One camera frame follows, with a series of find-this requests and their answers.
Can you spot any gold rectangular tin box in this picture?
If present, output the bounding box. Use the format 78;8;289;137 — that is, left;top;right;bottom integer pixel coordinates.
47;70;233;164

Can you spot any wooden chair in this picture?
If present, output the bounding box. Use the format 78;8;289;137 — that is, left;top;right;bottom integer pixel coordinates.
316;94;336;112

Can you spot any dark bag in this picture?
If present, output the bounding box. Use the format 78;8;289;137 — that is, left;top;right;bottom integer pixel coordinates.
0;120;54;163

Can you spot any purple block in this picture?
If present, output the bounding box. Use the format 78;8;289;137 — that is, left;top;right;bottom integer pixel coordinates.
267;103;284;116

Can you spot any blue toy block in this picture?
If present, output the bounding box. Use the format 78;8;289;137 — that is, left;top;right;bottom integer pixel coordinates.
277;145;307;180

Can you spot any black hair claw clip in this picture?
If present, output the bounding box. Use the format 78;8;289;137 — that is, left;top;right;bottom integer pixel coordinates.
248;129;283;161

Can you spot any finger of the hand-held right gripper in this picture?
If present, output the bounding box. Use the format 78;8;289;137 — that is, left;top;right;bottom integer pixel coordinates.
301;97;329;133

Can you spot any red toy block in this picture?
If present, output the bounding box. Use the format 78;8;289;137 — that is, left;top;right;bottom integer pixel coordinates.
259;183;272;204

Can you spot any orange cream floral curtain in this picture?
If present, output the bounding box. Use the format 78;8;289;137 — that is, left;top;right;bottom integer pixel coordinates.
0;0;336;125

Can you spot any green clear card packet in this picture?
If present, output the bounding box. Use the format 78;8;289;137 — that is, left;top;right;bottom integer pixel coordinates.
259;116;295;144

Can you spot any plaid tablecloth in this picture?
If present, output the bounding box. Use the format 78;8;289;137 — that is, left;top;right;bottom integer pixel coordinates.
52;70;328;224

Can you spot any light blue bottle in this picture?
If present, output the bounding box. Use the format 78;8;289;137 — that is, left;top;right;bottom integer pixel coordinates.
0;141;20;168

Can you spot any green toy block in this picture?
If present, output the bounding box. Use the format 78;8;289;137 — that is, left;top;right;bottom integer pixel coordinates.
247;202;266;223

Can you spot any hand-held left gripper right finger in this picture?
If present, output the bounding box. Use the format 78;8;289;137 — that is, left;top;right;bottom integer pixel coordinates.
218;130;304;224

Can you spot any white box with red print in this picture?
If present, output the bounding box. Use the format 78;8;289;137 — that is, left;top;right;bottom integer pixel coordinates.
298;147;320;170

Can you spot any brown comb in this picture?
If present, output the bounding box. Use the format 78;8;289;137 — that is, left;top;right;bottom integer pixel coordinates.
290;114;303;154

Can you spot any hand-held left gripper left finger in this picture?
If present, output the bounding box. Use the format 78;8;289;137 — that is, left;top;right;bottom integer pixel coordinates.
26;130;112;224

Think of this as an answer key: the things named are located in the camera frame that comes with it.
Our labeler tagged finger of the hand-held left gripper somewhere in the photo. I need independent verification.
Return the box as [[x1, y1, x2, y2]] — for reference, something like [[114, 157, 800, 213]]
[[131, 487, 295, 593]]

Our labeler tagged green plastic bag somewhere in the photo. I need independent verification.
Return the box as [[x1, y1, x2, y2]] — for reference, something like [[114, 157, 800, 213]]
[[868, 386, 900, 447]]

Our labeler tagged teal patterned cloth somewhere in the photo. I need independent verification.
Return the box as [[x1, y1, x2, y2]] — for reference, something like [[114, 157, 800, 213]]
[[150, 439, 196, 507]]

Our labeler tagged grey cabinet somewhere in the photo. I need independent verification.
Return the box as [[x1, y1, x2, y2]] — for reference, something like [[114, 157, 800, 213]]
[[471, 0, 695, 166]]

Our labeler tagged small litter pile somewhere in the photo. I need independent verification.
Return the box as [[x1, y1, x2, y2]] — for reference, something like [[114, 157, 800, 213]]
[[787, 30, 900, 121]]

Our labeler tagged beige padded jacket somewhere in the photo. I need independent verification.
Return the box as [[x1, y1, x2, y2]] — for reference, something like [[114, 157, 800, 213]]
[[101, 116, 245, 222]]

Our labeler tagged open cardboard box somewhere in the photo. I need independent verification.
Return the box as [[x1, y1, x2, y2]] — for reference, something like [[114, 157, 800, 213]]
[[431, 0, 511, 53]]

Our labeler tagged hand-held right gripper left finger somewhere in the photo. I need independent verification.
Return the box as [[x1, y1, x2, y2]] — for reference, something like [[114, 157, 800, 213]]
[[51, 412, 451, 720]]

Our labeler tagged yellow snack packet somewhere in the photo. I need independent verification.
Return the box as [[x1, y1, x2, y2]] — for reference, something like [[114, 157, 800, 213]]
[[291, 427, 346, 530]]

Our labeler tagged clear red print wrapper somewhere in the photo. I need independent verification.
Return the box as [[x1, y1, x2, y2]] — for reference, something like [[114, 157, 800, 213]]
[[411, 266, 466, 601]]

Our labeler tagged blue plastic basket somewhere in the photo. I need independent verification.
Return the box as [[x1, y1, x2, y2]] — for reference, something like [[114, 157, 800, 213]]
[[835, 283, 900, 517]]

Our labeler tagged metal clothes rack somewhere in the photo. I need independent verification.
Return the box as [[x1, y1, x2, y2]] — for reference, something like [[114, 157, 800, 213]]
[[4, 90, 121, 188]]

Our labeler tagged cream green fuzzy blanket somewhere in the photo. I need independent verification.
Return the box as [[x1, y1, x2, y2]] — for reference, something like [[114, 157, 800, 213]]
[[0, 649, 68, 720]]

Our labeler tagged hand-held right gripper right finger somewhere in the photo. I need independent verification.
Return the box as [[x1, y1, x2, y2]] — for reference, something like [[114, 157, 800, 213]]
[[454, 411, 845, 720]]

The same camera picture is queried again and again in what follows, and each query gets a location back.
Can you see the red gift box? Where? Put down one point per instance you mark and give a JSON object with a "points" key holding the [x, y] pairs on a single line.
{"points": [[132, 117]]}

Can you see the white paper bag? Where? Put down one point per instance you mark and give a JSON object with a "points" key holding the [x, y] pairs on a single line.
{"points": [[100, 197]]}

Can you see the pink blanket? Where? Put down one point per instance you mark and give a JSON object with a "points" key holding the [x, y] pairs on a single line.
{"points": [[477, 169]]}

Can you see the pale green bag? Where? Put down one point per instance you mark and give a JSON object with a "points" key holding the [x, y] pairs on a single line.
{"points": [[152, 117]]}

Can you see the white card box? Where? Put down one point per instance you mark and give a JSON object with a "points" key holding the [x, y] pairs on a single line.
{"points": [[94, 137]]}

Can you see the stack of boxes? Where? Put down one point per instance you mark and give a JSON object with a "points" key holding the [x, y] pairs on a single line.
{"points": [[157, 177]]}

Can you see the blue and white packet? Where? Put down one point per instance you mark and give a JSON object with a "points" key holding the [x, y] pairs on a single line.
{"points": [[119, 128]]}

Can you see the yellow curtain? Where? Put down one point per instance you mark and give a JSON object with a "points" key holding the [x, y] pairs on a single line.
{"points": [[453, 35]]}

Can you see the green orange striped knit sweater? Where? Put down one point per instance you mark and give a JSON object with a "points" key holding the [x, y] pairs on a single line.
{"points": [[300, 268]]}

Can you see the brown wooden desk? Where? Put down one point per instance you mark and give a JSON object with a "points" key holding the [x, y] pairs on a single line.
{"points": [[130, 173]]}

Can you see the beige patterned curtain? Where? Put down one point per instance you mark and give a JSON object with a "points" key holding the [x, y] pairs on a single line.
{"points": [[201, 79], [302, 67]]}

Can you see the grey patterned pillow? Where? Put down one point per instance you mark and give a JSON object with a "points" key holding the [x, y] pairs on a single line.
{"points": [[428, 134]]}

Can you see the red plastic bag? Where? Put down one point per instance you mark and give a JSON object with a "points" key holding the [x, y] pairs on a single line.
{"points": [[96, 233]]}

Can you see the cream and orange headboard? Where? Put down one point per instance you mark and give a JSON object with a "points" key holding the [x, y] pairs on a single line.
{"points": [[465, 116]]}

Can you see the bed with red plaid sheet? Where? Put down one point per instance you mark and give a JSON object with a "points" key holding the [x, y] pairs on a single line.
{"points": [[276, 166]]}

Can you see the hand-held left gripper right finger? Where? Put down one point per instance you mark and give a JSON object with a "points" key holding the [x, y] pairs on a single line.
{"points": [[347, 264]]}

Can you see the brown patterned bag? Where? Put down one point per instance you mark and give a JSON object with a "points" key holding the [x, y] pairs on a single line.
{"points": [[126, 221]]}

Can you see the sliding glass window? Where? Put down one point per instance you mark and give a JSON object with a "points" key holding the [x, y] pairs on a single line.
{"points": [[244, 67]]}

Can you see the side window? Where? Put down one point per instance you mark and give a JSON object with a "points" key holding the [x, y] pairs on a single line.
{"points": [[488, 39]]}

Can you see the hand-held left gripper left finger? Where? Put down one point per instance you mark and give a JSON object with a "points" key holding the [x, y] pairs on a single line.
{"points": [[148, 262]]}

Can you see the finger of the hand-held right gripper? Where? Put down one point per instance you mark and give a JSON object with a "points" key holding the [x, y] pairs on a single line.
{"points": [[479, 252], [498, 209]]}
----------
* [TO DO] Checking each line above, count the ones that hold the word "clear" and state the total alone.

* [SOLUTION TO THIS EXERCISE] 2